Oyster-tecture is a 21st-century approach to creating new waterfront infrastructures where long-gone shellfish can be brought back.
Rich and poor New Yorkers and visitors dined on them in a maritime metropolis filled with vessels and street vendors hawking roasted oysters, long before hot dogs. But they slowly died out by the turn of the 19th century, overwhelmed by industrial waste, sewage, diseases and the dredging of the harbor to make room for shipping and development.

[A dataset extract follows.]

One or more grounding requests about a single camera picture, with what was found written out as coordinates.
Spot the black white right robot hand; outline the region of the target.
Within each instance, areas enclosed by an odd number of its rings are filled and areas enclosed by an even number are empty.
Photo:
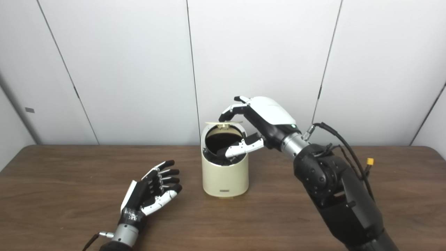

Now, new beds of oysters for New York’s broken-down ecosystem are budding in more than a half dozen locations in the area. If the water temperature, currents, chemistry and other conditions are right, the bivalve can break down the pollution and thrive. But while suitable for cleanup work, they should not be eaten and poachers should not harvest polluted oysters and sell them for profit.
“The question is ‘how can we use the natural processes of organisms that were once here in abundance,'” she says. If oyster regeneration can be sustained and expanded, “it’s the ultimate success story for one of the most urban and heavily used harbors in the world.”
Grizzle says the oyster is the perfect aquatic engineer for the job. It pumps water to feed, retains any polluted particles and releases the rest — purified. Each one filters about 50 gallons of water a day.
“There’s no human engineering substitute for these living things that clean the water,” he says as he wades hundreds of feet back to the South Bronx shore.